U.S. EPA Administrator Andrew Wheeler defends water, air regulation changes

Andrew Wheeler
Wheeler lauded President Donald Trump policies while castigating former President Barack Obama's.

President Barack Obama was obsessed with addressing climate change to the detriment of other environmental protections while President Donald Trump‘s administration is focused more on practical, local protections, U.S. EPA Administrator Andrew Wheeler said Monday.

In an interview with Florida Politics, Wheeler, who has been administrator or acting administrator for the Environmental Protection Agency since July 2018, contended that many of the environmental gains claimed by the Obama administration did not or could not ever materialize because they were either impossible or essentially illegal.

Wheeler gave the interview the day after Trump came to Jupiter to announce a 10-year extension to the federal ban on off-shore drilling along Florida’s shoreline. The EPA has little to do with offshore drilling. Still, Trump’s speech was in large part an appeal to environmentally concerned Floridians.

Democrats and environmentalists have characterized Trump’s strategies as rollbacks on protections Obama sought. Those include regulations that aimed at providing far more protection to wetlands, which cover much of Florida; and reducing carbon emissions linked to climate change, which many scientists blame for increasing the intensity of the hurricane season and other extreme weather in Florida and elsewhere.

Wheeler contended the Trump administration has been seeking more practicable solutions. He charged that Obama’s regulations went too far in defining wetlands, were unrealistic in addressing auto emissions or methane emissions — both linked to climate change — and were illegal in dealing with power plant emissions, also linked to climate change.

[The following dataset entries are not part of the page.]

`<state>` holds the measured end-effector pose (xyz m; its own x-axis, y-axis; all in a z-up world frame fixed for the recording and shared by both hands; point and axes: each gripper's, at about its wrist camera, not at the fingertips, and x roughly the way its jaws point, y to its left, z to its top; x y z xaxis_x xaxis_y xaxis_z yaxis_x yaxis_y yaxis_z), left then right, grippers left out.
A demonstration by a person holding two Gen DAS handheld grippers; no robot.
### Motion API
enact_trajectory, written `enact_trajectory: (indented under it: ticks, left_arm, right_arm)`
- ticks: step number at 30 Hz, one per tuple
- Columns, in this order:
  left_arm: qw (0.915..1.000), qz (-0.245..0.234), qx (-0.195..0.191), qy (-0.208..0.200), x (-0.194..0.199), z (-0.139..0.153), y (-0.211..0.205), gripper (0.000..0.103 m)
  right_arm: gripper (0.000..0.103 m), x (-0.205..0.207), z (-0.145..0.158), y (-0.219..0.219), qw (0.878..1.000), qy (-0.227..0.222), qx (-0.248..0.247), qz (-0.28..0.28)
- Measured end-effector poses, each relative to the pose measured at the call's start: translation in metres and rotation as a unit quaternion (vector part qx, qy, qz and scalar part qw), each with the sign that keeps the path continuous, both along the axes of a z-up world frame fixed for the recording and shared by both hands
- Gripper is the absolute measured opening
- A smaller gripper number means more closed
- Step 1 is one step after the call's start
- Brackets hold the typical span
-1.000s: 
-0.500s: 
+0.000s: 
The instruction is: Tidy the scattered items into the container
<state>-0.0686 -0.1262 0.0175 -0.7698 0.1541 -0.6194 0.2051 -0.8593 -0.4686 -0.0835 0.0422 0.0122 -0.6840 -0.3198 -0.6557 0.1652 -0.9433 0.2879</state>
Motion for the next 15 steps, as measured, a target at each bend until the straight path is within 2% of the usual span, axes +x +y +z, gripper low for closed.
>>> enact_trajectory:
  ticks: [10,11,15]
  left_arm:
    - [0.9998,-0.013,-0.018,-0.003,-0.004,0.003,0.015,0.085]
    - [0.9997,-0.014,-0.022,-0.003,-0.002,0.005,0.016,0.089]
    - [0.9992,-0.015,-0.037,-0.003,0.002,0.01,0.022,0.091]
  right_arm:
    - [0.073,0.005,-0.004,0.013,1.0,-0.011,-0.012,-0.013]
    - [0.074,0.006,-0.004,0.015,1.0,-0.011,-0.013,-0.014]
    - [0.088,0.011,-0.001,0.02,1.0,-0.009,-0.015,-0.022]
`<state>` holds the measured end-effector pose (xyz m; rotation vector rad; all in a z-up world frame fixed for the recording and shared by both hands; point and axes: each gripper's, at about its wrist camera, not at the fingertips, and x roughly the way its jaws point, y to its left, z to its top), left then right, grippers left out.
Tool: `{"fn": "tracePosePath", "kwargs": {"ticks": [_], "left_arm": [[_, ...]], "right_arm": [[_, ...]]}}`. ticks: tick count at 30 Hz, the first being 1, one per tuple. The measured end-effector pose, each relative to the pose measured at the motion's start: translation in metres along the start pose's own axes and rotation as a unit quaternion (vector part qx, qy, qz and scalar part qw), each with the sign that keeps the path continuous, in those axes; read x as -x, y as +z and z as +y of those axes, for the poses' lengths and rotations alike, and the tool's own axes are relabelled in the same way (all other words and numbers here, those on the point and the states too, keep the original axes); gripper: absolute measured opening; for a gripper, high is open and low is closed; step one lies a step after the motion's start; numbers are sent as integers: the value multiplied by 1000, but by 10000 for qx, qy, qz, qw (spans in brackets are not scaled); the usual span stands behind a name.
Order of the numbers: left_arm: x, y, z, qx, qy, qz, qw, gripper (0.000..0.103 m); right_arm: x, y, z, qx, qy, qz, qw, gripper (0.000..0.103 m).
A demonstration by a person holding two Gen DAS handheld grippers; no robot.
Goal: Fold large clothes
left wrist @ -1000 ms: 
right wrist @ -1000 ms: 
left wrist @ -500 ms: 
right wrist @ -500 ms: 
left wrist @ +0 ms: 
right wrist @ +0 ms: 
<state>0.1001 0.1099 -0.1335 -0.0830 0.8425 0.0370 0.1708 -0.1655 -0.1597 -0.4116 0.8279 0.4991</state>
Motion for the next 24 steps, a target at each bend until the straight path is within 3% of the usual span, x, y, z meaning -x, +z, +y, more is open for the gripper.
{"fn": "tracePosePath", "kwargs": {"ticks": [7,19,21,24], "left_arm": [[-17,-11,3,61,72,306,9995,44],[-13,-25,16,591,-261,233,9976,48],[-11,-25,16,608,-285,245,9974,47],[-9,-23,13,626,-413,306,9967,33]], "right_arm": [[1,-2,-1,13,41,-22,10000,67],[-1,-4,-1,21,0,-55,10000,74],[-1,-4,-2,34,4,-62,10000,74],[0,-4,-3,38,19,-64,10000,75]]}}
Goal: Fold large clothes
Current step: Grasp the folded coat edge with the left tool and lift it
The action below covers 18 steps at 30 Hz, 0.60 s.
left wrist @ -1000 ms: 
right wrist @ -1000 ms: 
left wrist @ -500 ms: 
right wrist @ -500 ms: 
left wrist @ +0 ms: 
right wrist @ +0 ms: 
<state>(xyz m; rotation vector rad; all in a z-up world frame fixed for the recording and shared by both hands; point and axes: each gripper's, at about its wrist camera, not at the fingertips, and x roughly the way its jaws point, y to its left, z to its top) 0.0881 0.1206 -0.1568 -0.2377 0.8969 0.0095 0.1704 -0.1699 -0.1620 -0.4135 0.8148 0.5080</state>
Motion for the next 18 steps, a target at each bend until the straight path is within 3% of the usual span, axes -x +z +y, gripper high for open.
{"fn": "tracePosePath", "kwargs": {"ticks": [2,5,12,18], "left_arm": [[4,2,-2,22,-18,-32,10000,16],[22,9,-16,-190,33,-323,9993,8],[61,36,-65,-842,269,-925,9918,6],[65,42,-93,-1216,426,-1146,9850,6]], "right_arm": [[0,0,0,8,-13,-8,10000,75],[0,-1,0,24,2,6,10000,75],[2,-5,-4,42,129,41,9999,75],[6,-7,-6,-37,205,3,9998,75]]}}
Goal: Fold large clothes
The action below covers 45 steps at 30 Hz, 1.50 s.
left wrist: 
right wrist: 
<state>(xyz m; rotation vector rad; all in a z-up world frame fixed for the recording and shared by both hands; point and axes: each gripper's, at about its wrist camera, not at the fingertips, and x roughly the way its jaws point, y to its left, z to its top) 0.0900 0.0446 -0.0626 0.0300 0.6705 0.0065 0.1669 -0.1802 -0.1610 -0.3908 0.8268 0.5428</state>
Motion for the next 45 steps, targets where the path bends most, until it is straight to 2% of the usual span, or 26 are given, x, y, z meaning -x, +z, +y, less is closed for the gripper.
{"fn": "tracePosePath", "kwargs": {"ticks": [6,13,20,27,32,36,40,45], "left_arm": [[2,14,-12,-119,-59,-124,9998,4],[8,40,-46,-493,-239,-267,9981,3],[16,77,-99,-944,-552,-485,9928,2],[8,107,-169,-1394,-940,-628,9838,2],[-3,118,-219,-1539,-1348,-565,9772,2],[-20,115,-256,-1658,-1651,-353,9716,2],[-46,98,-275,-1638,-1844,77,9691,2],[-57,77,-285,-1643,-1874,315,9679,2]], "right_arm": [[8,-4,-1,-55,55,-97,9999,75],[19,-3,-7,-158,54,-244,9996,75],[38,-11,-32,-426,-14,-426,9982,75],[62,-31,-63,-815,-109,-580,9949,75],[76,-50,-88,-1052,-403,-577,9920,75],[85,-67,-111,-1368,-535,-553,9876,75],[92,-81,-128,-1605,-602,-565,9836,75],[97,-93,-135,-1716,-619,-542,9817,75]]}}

At the same time, he charged that such Obama-era rule-making left the EPA falling behind in dealing with everything from Superfund site cleanups to addressing the lead and copper plumbing issues that threaten public health, as in the widely reported case in Flint, Michigan.

“The Obama administration, I believe for the most part, outside their [Waters of the United States] rule, was singleminded in everything that had to do with climate change. That was a priority for President Obama. That was a priority for Gina McCarthy, his EPA administrator, to the point where they were stretching laws, outright breaking them I believe in some instances, [and] at the expense of the everyday pollution that people face in their communities,” McCarthy said.

“What I want to focus the agency on, and we’ve been moving toward this in the past year or two, is breaking down the silos between our regulatory programs and focusing more on the community level, so we can decrease the pollution people face in their communities,” Wheeler said. “That’s why, for example, we worked very hard with the state of Florida to get the state in compliance with all the ambient air quality standards [ozone, particulate matter, lead, nitrogen dioxide, and sulfur dioxide.] And we removed the last two non-attainment areas in Florida earlier this year. So for the first time in many years Florida, the entire state, is in attainment for the national ambient air qualities.”

Yet this comes as the Trump administration has received harsh criticism for widespread changes in environmental protection regulations critics say is favoring polluters over the environment.

Citing research from Harvard Law School, Columbia Law School and other sources, The New York Times recently reported the Trump administration has taken steps to roll back 100 environmental policies pursued by the Obama administration. They range from withdrawal from the Paris climate accord to ending a moratorium on new mining permits on public lands. More than half of the changes, though not all, are administered by the EPA.

Wheeler was asked about a small handful of regulatory changes having to do with water protection, a critical issue from the Everglades to the rivers and wetlands, to the ocean estuaries and lagoons, to springs; and emissions of fossil fuels such as coal and methane, which pose long-term risks to Florida through rising sea levels and increasingly chaotic weather associated with climate change.

With regard to wetlands protection, the Trump administration rescinded an Obama rule that had greatly expanded the definition of waters protected by regulations in the Clean Water Act. Wheeler said there never has been a clear definition of federal navigable waters covered under that law and the Obama administration sought to expand it under the guise of clarification.

“I really think they went too far and the courts apparently agreed because a federal stay was issued to stop enforcement,” he said.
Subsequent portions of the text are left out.